City of angels (loogies included)

Signs posted on pariah rooms mean people have to dress in swaddling clothes to enter. Unless you're a pariah who lives there, that is.

By Laura Grimes

To Everyone Who Isn’t Oscar/Dennis:

My son is a champ.

The big, strapping lad was reduced to a wuss, a weakling no match for a kitten. He was so scary sick that he landed in the hospital.

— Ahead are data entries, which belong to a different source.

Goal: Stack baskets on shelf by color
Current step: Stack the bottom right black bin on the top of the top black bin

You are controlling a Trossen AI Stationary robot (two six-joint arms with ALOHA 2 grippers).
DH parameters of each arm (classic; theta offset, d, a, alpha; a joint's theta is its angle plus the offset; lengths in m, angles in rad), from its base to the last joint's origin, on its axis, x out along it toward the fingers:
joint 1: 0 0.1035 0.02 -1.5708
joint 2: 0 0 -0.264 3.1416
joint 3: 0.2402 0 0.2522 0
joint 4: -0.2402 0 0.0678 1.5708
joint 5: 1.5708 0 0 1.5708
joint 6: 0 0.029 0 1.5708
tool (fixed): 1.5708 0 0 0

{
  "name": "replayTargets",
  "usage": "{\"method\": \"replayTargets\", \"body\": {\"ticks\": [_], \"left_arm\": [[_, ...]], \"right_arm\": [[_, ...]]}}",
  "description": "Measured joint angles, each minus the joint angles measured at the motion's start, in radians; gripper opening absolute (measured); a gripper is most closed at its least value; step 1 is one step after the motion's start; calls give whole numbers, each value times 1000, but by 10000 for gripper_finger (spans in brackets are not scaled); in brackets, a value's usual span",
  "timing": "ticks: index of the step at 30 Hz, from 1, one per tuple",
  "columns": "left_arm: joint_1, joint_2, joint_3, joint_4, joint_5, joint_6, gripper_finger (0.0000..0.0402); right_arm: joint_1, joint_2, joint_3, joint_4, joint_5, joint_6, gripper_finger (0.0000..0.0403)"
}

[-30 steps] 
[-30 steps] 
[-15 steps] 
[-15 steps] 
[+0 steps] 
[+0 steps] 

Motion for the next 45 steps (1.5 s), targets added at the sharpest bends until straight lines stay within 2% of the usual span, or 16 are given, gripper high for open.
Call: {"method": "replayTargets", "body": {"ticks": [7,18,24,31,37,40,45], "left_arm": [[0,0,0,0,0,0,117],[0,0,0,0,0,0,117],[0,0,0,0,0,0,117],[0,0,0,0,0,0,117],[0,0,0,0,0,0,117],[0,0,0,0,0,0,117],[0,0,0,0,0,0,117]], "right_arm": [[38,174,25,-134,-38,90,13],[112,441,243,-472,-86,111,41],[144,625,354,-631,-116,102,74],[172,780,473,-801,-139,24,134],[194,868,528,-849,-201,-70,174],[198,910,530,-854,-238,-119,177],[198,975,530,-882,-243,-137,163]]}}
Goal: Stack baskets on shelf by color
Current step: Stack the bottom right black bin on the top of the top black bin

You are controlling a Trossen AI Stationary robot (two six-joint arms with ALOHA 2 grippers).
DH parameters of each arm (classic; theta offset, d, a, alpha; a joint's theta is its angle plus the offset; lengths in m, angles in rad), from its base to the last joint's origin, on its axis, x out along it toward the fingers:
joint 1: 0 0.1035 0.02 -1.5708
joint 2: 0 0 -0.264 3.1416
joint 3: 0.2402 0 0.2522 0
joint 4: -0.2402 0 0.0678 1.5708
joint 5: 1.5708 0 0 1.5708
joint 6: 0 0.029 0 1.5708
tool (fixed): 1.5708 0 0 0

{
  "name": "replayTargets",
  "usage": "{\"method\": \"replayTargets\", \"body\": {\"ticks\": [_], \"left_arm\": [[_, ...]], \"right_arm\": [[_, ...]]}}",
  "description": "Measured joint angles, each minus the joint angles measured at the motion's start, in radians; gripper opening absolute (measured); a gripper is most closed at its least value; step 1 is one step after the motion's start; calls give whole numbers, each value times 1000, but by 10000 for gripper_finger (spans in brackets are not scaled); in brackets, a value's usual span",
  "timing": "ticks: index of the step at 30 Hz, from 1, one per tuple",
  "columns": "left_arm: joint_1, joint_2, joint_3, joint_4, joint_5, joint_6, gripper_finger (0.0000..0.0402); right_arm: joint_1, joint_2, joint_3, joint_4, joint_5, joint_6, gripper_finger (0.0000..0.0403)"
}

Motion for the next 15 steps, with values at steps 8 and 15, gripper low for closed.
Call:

To that, all I got to say is my kid is one tough cookie and the best possible patient. I am so glad I get to write that. I am cautiously optimistic that he’s on the upswing.

Faithful readers might remember this recent post about Oscar/Dennis’s unadventure to the doctor’s office and Mrs. Scatter’s advocating for home visits by doctors. His visit was unfortunately long and bitterly hard on him, and compromised his already weak system. If medical care is meant to serve the patients, the doctor-centric geographic design isn’t always a good one.

Oscar/Dennis neatly solved that. Now that he’s in the hospital, it’s all about him. Everyone and everything come to him.


Hospitals are amazing little cities. No car required. No need to go anywhere (though, if it becomes necessary, the taxi service costs a bundle). They have excellent accommodations with 24/7 room service, valets, bathrooms and showers, state-of-the-art equipment, gift shopping, a florist and security services.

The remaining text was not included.